The podcast quietly, thoughtfully chips away at ever-flimsy barriers between so-called high and low art. Auto magazines, comic books, mass-market novels; they all qualify as literature to Quist.

Elaine Benes, novel queen

"Seinfeld Book Report" also gives Quist a form to express his fathomless affection for Elaine Benes, who he called "the heart and head of the show." At a time when female sitcom leads largely existed to roll their eyes at their male peers, Louis-Dreyfus created her own book of revelations.

"In the ‘90s, in primetime television, there are few female characters that are as varied and nuanced and complicated as Elaine Benes," Quist said.

Elaine is "reasonable until she isn't," he added, relatable in all the ways she identifies the absurdities of life, then eventually trips over them too.

Inspired in part by his relationship with Monica Yates, the daughter of "Revolutionary Road" novelist Richard Yates, Elaine allowed David to recast details gleaned from his nearness to the publishing world. Those plotlines ring with laughter and authenticity, Quist said.

"The best satire is an artist sending up something they actually love," he said.

'One of my favorite episodic novels'

Watching the show again through this literary lens, Quist expressed surprise at the references he misses still.

"So now I’m wondering 'Will it be circular forever?' " he said.

The writing housed within "Seinfeld" stands up to time's tests better than most '90s sitcoms, Quist said. More insensitive or incurious aspects do reveal themselves with each viewing, he said, but he appreciates the show's willingness to at least wade toward thornier subjects.

Quist begins most podcasts with a "corrections" segment, allowing him to amend mistakes or gaps from previous episodes, and to "self-interrogate" how he's interacting with "Seinfeld's" more precarious humor in real time.

Early in Episode One, describing his background, Quist refers to himself as "a doctor of stories" and "Seinfeld" lives within a captivating class of narrative. Art historian Erwin Panofsky distinguished between "monuments" and "documents," Quist said; the latter help us make sense of the former, the larger cultural phenomena we live through.

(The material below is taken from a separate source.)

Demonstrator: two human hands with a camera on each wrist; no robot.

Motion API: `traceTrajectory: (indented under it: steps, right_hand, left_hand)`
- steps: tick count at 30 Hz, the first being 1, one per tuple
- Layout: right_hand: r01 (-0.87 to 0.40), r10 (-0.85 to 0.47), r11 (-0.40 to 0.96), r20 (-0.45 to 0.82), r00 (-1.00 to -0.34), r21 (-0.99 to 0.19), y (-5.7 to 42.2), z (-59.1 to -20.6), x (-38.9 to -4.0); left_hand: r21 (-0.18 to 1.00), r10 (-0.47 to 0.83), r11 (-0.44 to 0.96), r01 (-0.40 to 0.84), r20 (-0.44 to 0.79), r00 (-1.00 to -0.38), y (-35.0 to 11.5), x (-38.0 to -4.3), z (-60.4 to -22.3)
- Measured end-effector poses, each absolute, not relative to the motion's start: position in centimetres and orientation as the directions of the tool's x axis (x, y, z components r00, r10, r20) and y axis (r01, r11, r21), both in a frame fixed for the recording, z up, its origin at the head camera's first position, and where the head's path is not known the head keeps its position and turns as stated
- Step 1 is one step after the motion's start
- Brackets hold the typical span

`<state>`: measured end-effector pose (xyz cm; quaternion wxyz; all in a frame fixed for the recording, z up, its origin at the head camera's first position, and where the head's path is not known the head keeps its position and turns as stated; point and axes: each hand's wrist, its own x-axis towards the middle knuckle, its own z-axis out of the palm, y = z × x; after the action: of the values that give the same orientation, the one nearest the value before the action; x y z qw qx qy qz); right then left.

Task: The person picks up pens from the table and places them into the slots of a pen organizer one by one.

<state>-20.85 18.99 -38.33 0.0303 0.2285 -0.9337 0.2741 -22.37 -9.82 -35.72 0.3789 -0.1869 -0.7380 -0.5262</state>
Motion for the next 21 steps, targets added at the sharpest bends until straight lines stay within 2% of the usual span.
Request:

"Seinfeld," Quist said, is a document.

"Whether I’m reading 'Don Quixote' or reading (Nana Kwame Adjei-Brenyah's 2023 novel) Chain Gang All Stars and loving it, or (Don DeLillo's) White Noise, I’m attracted to the stories in which an author takes the chance to try and document a particular place at a particular time, recognizing that in that act it touches on something that people do inherently through time," he said.

Physical and narrative documents are flawed, Quist said — they bear their share of spills and "splotches," of observations that eventually fail us. But they help us endure, nudging us forward, he said.

"In that documentation, we get a chance to see how we’ve changed and how we are the same. And so ‘Seinfeld’ does that. It is one of my favorite episodic novels," he said.

"Seinfeld Book Report" is available to download and stream wherever you listen to podcasts.